> The task
Line for line, the listing below is to be transcribed exactly.

> Source data
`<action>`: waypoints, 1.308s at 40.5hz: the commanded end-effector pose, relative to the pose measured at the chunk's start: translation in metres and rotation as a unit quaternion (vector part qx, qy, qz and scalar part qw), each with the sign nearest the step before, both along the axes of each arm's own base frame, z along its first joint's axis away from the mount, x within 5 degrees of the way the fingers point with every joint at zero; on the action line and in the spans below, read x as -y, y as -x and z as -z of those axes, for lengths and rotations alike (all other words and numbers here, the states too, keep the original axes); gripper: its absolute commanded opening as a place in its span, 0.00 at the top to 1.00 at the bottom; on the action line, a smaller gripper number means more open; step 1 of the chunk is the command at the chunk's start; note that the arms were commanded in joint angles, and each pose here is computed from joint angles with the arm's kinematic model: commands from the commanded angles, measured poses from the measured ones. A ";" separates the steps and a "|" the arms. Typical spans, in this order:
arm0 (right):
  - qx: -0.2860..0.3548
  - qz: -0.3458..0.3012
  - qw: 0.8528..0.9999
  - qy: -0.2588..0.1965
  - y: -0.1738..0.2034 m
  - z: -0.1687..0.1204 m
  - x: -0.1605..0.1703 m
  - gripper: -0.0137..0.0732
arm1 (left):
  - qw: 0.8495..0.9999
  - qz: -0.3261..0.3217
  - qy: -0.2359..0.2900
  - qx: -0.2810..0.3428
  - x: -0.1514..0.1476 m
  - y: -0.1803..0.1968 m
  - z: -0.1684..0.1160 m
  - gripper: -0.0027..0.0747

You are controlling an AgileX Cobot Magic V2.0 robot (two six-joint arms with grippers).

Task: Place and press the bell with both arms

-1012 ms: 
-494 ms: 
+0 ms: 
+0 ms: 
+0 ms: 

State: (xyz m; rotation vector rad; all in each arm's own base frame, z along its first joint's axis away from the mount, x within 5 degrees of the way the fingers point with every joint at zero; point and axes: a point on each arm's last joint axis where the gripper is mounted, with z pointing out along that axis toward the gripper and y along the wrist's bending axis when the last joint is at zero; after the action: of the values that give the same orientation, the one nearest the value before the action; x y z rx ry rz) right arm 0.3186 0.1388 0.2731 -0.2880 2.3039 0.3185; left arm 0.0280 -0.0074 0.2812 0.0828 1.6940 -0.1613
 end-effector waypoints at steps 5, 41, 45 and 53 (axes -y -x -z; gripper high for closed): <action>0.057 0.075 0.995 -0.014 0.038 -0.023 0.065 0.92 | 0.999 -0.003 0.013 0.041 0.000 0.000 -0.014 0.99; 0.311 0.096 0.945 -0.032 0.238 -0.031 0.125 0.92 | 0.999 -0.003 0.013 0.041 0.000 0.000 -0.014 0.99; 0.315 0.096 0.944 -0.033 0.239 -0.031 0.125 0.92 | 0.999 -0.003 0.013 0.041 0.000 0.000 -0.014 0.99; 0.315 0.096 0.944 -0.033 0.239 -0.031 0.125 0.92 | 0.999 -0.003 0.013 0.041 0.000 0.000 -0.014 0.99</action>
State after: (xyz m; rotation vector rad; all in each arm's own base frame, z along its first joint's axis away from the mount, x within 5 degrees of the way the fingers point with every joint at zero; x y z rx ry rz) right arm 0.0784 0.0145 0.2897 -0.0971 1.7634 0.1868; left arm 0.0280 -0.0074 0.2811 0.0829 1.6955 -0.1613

> Response area
`<action>`: waypoints, 1.308s at 40.5hz: the commanded end-effector pose, relative to the pose measured at the chunk's start: translation in metres and rotation as a unit quaternion (vector part qx, qy, qz and scalar part qw), each with the sign nearest the step before, both along the axes of each arm's own base frame, z along its first joint's axis away from the mount, x within 5 degrees of the way the fingers point with every joint at zero; on the action line and in the spans below, read x as -y, y as -x and z as -z of those axes, for lengths and rotations alike (all other words and numbers here, the states too, keep the original axes); gripper: its absolute commanded opening as a place in its span, 0.00 at the top to 1.00 at the bottom; on the action line, a smaller gripper number means more open; step 1 of the chunk is the command at the chunk's start; note that the arms were commanded in joint angles, and each pose here is computed from joint angles with the arm's kinematic model: commands from the commanded angles, measured poses from the measured ones. A ";" separates the steps and a "|" the arms. Typical spans, in this order:
arm0 (right):
  - qx: -0.2860..0.3548
  - qz: -0.3458..0.3012
  - qw: 0.8528..0.9999
  - qy: -0.2588..0.1965
  - y: -0.1738..0.2034 m
  - z: -0.1687..0.1204 m
  - x: -0.1605..0.1703 m
  - gripper: -0.0137..0.0732
arm1 (left):
  - qw: 0.8495..0.9999
  - qz: -0.3261..0.3217
  - qy: -0.2359..0.2900
  - qx: -0.2810..0.3428
  - x: -0.1514..0.1476 m
  - y: -0.1803..0.1968 m
  - z: -0.1684..0.1160 m
  - gripper: -0.0027..0.0747

You are controlling an AgileX Cobot Magic V2.0 robot (two six-joint arms with grippers).

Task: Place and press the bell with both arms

-1012 ms: 
-494 ms: 
+0 ms: 
+0 ms: 
+0 ms: 

State: (xyz m; rotation vector rad; all in each arm's own base frame, z along its first joint's axis away from the mount, x within 5 degrees of the way the fingers point with every joint at zero; point and axes: a point on each arm's last joint axis where the gripper is mounted, with z pointing out along that axis toward the gripper and y along the wrist's bending axis when the last joint is at zero; after the action: of the values that give the same orientation, the one nearest the value before the action; x y z rx ry rz) right arm 0.3186 0.1388 0.2731 -0.2880 2.3039 0.3185; left arm 0.0280 -0.0074 0.2812 0.0828 1.6940 -0.1613
 end-effector waypoints at steps 5, 41, 45 and 53 (axes -y -x -z; gripper high for closed): <action>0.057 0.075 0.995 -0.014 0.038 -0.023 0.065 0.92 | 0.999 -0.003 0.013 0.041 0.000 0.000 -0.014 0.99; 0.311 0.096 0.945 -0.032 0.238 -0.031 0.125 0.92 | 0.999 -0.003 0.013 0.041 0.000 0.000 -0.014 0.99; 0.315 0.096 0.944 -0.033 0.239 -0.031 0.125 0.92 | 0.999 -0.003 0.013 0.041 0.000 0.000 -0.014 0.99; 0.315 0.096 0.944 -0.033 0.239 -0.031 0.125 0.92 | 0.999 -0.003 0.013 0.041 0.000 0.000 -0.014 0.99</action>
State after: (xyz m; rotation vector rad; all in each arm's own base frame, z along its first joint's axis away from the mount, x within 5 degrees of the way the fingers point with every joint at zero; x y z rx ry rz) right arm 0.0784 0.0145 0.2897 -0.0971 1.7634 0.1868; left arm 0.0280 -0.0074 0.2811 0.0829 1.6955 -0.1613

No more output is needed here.